Federal farm policy must remain market-oriented to help American commodities remain competitive in the world market, a poultry industry spokesperson told Congress today.

“Market-based policies will help make American agriculture stronger by laying the foundation for rewarding efficiency, encouraging productivity, managing risks and allocating resources,” said Peggy Vining, vice president of international operations for Perdue Farms, Inc., of Salisbury, Maryland, speaking for the National Chicken Council and the National Turkey Federation. “To do otherwise for those of us in the global marketplace means our fundamental competitiveness is jeopardized.”

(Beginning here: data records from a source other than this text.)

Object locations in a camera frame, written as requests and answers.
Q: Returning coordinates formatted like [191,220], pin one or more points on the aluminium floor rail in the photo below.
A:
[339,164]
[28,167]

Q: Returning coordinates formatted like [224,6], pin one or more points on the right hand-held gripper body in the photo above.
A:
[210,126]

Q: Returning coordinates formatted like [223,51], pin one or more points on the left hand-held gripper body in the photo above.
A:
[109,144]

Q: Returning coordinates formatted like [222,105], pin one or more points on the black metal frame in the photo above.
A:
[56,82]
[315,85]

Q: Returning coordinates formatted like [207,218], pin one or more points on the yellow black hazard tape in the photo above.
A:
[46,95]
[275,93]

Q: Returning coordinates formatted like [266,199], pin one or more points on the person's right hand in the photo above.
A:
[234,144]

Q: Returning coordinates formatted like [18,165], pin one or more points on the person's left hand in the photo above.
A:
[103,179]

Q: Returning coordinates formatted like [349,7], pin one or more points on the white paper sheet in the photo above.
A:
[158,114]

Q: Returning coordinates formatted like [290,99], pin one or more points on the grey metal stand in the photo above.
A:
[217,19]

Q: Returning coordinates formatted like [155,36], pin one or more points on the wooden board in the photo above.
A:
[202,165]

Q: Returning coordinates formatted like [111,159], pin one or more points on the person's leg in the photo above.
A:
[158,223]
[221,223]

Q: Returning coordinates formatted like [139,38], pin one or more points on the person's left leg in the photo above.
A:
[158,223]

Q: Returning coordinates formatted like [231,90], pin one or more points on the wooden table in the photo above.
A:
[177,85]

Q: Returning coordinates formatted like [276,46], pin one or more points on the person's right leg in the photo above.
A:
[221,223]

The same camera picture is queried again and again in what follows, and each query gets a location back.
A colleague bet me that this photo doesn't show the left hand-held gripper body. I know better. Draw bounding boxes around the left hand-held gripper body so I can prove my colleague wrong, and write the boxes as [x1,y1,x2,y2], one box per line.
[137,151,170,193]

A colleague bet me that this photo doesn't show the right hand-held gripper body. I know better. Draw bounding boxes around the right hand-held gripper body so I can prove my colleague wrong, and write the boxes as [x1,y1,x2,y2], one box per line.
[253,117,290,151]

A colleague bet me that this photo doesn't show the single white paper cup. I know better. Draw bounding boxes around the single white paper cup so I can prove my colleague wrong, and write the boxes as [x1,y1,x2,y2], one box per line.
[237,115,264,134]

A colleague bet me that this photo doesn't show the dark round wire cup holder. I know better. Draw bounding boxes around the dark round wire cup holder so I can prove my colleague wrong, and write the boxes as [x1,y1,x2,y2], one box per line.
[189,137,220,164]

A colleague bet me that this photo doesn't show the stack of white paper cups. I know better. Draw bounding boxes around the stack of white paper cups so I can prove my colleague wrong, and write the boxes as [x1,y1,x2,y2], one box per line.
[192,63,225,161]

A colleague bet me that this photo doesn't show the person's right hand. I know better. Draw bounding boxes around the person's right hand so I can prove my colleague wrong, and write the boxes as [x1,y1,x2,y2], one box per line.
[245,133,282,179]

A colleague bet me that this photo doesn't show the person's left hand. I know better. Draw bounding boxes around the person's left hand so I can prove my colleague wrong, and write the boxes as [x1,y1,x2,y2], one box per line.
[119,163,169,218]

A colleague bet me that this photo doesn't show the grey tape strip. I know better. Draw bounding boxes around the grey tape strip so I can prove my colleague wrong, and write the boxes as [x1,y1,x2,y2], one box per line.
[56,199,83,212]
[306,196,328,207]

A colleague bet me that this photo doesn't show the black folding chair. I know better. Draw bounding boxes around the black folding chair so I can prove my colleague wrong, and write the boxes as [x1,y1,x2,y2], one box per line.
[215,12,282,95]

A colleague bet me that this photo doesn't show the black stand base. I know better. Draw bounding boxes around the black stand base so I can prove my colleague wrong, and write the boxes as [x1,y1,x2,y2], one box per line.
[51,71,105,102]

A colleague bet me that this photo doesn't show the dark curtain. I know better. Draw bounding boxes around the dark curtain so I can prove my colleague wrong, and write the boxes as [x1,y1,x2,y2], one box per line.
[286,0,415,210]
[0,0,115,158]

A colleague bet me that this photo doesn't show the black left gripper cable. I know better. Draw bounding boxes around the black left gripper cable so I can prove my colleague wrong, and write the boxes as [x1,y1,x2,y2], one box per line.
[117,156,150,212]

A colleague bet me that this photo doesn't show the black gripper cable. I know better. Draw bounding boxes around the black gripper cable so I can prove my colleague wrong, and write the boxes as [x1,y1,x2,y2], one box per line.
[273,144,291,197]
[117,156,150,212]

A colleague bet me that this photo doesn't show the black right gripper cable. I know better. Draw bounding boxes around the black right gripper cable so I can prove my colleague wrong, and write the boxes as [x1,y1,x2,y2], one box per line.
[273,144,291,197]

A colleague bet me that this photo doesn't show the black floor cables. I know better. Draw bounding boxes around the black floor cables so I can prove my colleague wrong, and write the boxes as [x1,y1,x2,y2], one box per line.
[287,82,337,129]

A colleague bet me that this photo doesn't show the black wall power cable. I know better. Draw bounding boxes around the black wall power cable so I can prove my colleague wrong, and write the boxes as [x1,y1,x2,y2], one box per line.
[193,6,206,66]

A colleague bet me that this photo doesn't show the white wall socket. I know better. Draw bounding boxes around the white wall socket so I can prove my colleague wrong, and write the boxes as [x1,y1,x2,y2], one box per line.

Speaking to a House of Representatives Committee on Agriculture hearing on the direction of commodities programs and policy, Ms. Vining said Congress should continue the direction laid out in the 1996 Federal Agricultural Improvement and Reform Act (FAIR), which reformed basic farm law and moved it to a market orientation.

The poultry industry is a major purchaser of corn, soybean meal and other commodities that are affected by federal support programs. Approximately 18 percent of chicken production, and 9 percent of turkey production, is exported.

“Basic to being competitive in the world poultry market is the ability of U.S. poultry producers to purchase corn, soybean meal and other feed ingredients at costs that are not artificially above world levels,” Ms. Vining said. She noted that world consumption of poultry outside the United States has increased 500 percent over the past 30 years while consumption in the U.S. has increased 300 percent.

“Potential world consumption of poultry is truly remarkable,” Ms. Vining said. “The potential for U.S. producers to supply a part of the increase in global poultry demand is tremendous if given the competitive opportunity to do so.”

In addition to continuing the market-oriented policies of the 1996 Farm Bill, Ms. Vining recommended that Congress increase funding of export promotion programs to match the efforts of other major agricultural exporters. She also recommended Congress provide financial support to poultry and livestock producers struggling to comply with costly environmental regulations.